### Source data

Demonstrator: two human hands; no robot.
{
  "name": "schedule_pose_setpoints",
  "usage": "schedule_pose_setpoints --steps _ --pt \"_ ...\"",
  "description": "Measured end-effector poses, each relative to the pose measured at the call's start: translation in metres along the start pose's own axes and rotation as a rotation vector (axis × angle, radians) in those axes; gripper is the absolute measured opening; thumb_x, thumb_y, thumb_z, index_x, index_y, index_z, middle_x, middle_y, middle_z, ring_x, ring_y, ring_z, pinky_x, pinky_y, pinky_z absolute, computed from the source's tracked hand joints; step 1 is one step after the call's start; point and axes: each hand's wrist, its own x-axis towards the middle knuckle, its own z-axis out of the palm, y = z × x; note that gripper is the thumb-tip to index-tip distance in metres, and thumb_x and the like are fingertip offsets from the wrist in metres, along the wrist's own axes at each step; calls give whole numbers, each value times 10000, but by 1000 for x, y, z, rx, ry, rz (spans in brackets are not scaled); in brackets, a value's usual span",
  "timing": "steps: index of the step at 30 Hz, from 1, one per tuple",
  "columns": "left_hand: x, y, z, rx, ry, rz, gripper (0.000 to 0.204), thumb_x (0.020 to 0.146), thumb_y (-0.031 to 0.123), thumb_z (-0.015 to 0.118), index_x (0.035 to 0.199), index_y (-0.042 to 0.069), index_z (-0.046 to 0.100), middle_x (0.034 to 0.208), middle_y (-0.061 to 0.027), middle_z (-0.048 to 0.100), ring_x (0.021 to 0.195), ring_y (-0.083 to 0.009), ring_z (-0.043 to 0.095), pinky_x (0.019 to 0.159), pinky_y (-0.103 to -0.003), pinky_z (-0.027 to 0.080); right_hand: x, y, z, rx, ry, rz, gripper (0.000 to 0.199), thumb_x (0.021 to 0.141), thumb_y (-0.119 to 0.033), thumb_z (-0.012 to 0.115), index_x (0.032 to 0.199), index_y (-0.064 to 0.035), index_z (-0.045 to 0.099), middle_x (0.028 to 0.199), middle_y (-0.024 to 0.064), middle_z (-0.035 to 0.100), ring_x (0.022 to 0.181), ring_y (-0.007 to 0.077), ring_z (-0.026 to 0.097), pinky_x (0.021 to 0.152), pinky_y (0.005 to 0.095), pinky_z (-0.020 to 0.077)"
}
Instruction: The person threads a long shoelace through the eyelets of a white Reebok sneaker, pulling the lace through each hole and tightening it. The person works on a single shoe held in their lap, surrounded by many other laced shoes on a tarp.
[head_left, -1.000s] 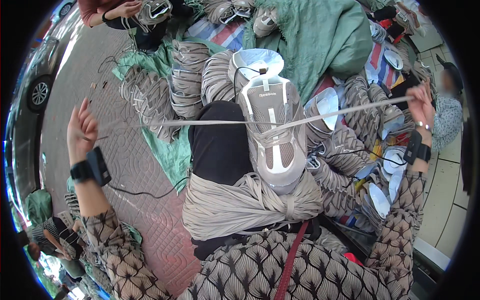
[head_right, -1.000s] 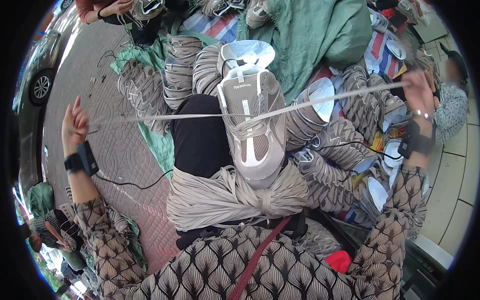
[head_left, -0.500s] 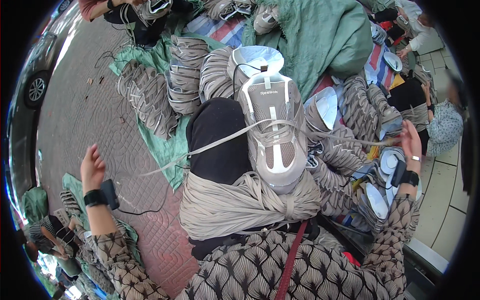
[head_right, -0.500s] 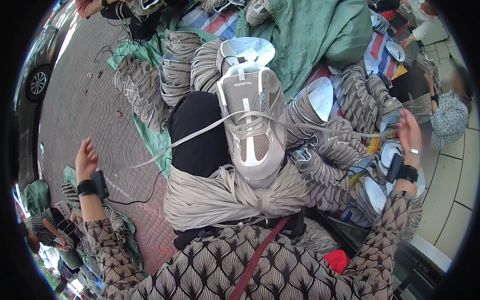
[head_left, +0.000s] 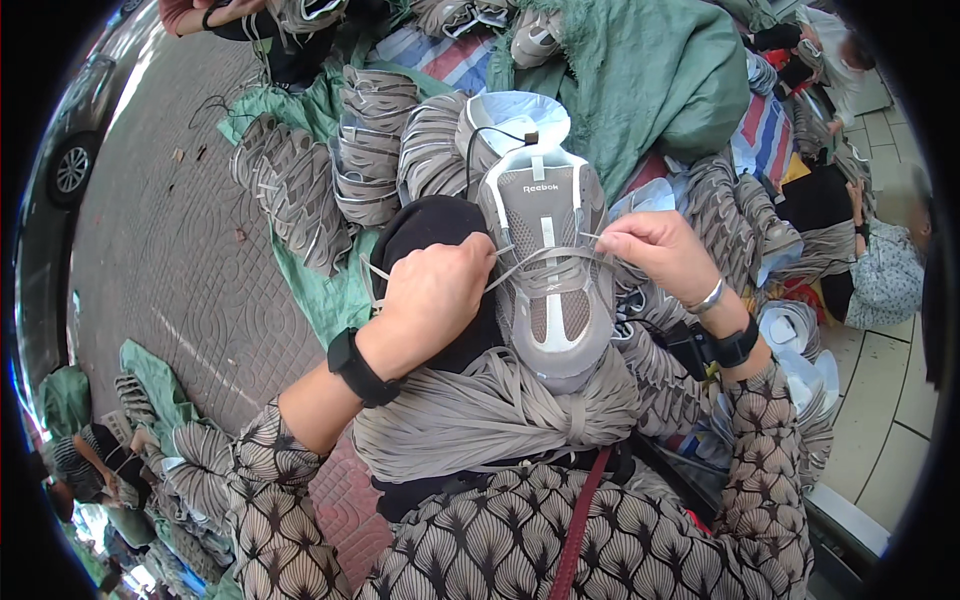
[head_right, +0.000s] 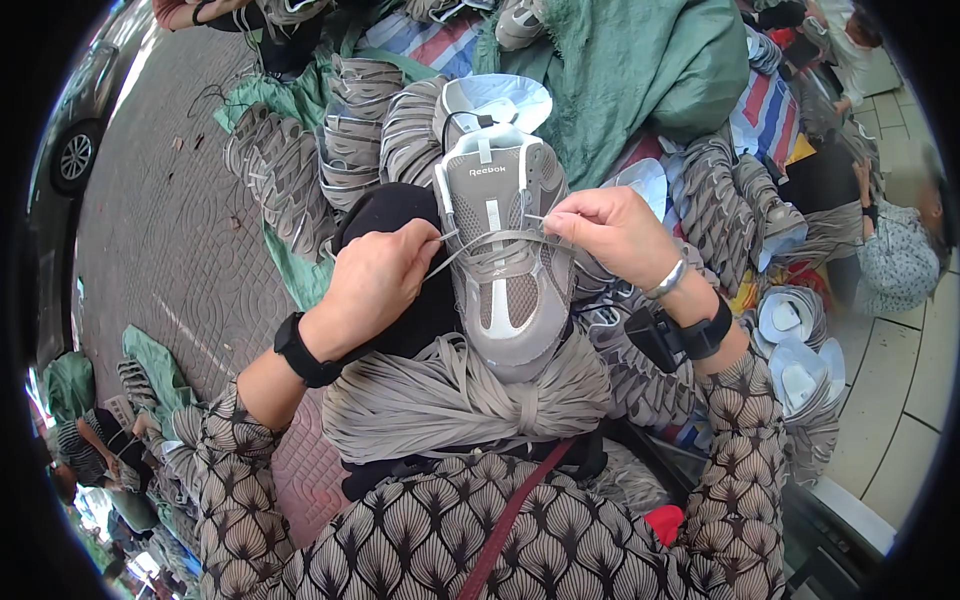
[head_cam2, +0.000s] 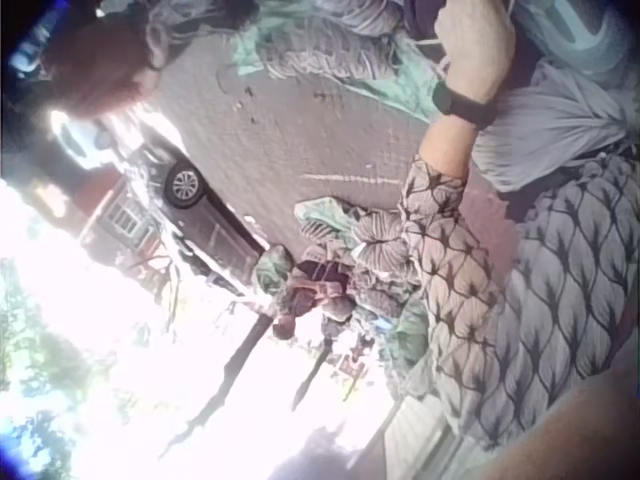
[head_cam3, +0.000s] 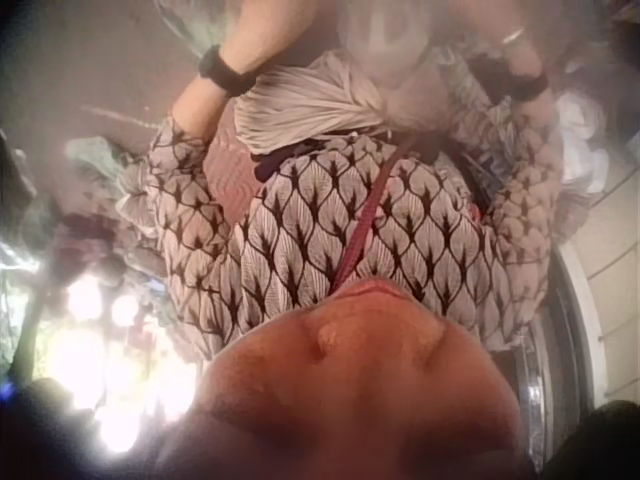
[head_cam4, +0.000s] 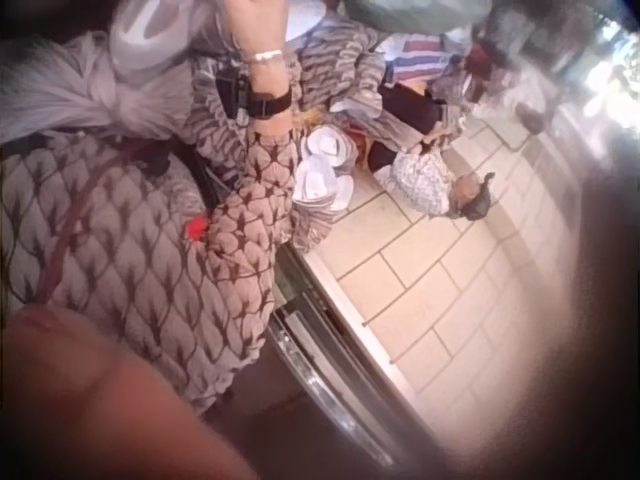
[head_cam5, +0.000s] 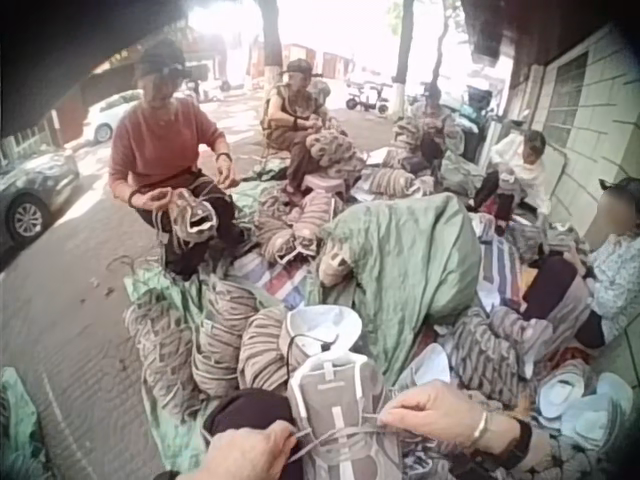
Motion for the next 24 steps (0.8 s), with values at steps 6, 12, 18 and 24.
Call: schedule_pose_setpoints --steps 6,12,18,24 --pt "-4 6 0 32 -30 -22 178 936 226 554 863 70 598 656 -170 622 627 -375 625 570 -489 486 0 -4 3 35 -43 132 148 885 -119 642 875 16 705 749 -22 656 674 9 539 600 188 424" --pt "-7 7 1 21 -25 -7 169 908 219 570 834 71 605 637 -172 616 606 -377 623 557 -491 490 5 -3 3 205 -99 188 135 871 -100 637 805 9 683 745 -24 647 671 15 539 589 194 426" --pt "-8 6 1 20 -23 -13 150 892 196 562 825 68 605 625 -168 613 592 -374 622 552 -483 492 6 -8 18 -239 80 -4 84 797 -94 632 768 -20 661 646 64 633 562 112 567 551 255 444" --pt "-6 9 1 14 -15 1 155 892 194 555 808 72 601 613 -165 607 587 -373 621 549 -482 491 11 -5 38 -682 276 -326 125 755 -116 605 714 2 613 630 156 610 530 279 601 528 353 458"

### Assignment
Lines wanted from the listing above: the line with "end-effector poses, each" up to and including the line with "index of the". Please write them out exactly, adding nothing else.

### Completed task
  "description": "Measured end-effector poses, each relative to the pose measured at the call's start: translation in metres along the start pose's own axes and rotation as a rotation vector (axis × angle, radians) in those axes; gripper is the absolute measured opening; thumb_x, thumb_y, thumb_z, index_x, index_y, index_z, middle_x, middle_y, middle_z, ring_x, ring_y, ring_z, pinky_x, pinky_y, pinky_z absolute, computed from the source's tracked hand joints; step 1 is one step after the call's start; point and axes: each hand's wrist, its own x-axis towards the middle knuckle, its own z-axis out of the palm, y = z × x; note that gripper is the thumb-tip to index-tip distance in metres, and thumb_x and the like are fingertip offsets from the wrist in metres, along the wrist's own axes at each step; calls give whole numbers, each value times 10000, but by 1000 for x, y, z, rx, ry, rz (spans in brackets are not scaled); in brackets, a value's usual span",
  "timing": "steps: index of the step at 30 Hz, from 1, one per tuple",

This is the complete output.